Despite being neighbours, when comparing the preferred product types of investors, both countries are worlds apart. In Belgium, 94% of all maturing sales volumes was invested in capital protection products, which achieved average annualised returns of 2.9%, with participation products making up four percent of the market (5.2% pa) and yield enhancement products having a market share of just two percent (5.4% pa).
In France, the complete opposite happened.
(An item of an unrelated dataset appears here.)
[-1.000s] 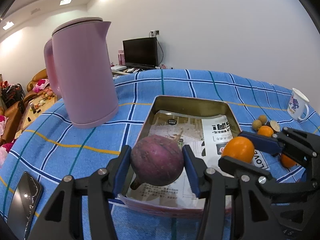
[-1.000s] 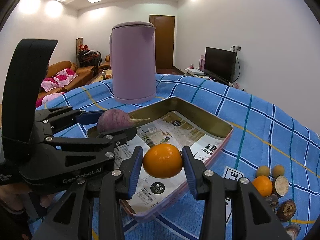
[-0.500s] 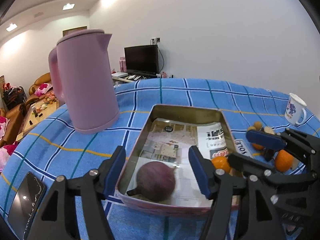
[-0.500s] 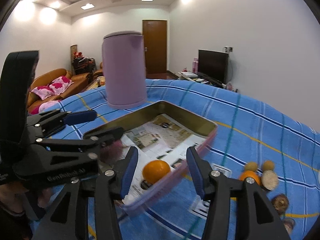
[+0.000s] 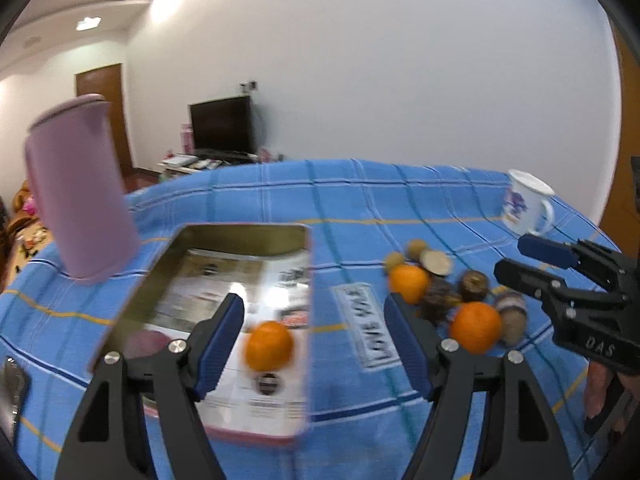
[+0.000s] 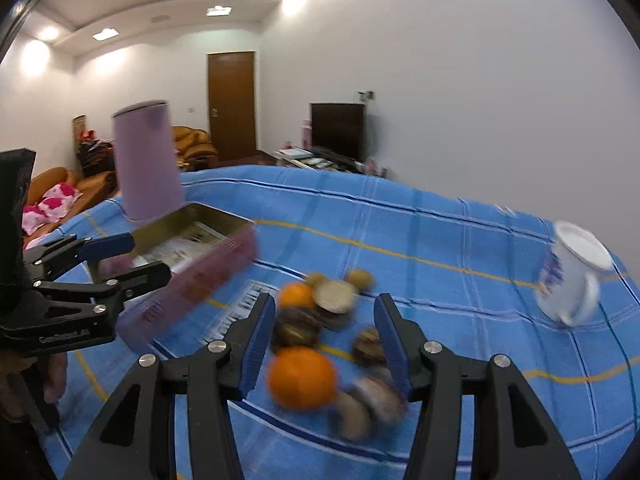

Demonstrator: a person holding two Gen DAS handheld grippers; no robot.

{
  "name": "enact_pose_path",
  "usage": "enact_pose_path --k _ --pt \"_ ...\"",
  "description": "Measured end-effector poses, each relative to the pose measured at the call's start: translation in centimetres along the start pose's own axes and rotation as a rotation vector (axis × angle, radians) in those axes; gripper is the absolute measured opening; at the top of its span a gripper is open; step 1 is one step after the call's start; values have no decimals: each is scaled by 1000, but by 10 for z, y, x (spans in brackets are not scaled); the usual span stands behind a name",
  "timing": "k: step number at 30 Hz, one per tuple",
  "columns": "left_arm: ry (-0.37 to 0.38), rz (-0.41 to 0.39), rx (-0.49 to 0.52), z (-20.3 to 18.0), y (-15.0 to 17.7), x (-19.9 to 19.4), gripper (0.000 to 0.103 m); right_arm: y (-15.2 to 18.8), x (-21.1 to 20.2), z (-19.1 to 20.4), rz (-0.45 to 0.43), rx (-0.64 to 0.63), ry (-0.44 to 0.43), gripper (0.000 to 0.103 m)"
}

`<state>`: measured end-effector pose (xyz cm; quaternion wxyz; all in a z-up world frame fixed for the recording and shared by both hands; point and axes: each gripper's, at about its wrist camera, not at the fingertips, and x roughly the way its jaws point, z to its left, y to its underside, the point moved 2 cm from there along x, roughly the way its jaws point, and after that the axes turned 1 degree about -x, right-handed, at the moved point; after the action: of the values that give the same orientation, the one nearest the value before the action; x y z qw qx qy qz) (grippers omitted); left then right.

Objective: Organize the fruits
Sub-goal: 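Open the right tool to drop the orange into the tin, then grasp a striped taro slice with the right tool while the left tool grasps an orange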

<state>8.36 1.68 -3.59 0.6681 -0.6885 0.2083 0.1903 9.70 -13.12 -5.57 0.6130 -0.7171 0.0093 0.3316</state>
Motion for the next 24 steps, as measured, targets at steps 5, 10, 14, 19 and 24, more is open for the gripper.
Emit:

Here, maturing yield enhancement products grabbed a market share of 90% in the period, offering average annualised returns of 7.3%, compared to a three percent and seven percent share for participation products (5.4% pa) and capital protection products (2.8% pa), respectively.
In both countries, yield enhancement products provided the highest annualised returns, although in Belgium volumes of products redeeming early in this segment were on a different level altogether (i.e. much smaller) compared to those in France: US$650m vs US$75 billion.
In Belgium yield enhancement product delivered an average annualised return of 5.4%. Around US$625m (the equivalent of almost 97% of the total volumes for this product type in the country) was invested in products linked to a benchmark index that generated average annualised returns of 5.3%.
French yield enhancement returns averaged 7.3% pa, with equity indices claiming 92% of all volumes sold in this segment (US$64 billion). Of these, decrement indices (32% market share) and other indices (ex-decrement) (60%) paid average annualised coupons of 6.1% and 7.5%, respectively. The highest returns, at 9.5% pa, came from products tied to a worst-of basket of shares, which captured three percent of all yield enhancement linked sales.